** PROBLEM TO SOLVE **
Within the data that follows, set down exactly the lines from the one containing "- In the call" through the one containing "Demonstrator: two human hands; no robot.", both ends included.

(Beginning of SUPPLIED INFORMATION)

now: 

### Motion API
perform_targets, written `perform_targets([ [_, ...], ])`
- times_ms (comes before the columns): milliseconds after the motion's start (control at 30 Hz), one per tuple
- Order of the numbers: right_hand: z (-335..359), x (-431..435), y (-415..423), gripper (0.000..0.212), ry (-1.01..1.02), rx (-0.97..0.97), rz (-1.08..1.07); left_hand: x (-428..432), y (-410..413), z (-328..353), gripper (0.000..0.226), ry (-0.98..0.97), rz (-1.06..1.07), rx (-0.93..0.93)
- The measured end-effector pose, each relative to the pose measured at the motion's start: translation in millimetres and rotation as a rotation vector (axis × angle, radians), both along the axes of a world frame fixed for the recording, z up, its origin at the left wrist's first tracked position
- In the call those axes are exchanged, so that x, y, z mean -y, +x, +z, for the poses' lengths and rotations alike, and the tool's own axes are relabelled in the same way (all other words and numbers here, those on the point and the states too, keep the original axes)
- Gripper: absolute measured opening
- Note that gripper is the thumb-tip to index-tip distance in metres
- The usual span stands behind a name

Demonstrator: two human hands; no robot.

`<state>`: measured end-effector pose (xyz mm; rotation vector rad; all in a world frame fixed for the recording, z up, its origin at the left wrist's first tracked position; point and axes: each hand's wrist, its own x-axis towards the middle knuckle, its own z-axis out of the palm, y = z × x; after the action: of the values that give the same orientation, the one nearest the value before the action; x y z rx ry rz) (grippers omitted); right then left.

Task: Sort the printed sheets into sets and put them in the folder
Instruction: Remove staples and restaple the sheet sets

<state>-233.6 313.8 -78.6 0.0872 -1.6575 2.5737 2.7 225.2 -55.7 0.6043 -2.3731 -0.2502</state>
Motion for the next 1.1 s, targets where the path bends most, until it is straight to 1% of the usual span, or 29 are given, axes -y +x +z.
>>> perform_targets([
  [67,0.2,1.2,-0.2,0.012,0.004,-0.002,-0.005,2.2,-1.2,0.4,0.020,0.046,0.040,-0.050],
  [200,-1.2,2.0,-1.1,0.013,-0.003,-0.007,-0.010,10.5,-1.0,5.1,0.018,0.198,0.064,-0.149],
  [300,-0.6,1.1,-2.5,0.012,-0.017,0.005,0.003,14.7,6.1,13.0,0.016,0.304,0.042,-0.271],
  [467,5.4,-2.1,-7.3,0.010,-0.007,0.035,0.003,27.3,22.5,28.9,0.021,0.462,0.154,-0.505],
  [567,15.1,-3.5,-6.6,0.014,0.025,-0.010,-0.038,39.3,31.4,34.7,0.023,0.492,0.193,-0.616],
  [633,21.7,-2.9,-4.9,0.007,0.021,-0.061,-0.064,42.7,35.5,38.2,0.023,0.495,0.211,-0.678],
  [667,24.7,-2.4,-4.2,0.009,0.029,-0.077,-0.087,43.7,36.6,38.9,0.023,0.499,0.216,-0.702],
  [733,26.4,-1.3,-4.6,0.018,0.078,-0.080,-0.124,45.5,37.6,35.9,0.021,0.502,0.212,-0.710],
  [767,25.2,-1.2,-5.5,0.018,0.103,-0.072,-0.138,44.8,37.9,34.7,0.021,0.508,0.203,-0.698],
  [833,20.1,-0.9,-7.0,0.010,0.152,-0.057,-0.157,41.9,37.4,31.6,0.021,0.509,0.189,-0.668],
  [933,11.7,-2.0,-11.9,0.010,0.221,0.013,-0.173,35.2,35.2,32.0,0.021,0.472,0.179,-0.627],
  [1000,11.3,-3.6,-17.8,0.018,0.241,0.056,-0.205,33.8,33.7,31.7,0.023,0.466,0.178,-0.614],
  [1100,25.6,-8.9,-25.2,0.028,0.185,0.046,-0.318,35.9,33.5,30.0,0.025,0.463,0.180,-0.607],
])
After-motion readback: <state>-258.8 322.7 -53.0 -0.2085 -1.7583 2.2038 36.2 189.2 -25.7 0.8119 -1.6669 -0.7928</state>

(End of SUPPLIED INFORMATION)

** YOUR RESPONSE **
- In the call those axes are exchanged, so that x, y, z mean -y, +x, +z, for the poses' lengths and rotations alike, and the tool's own axes are relabelled in the same way (all other words and numbers here, those on the point and the states too, keep the original axes)
- Gripper: absolute measured opening
- Note that gripper is the thumb-tip to index-tip distance in metres
- The usual span stands behind a name

Demonstrator: two human hands; no robot.

The given output is the complete response.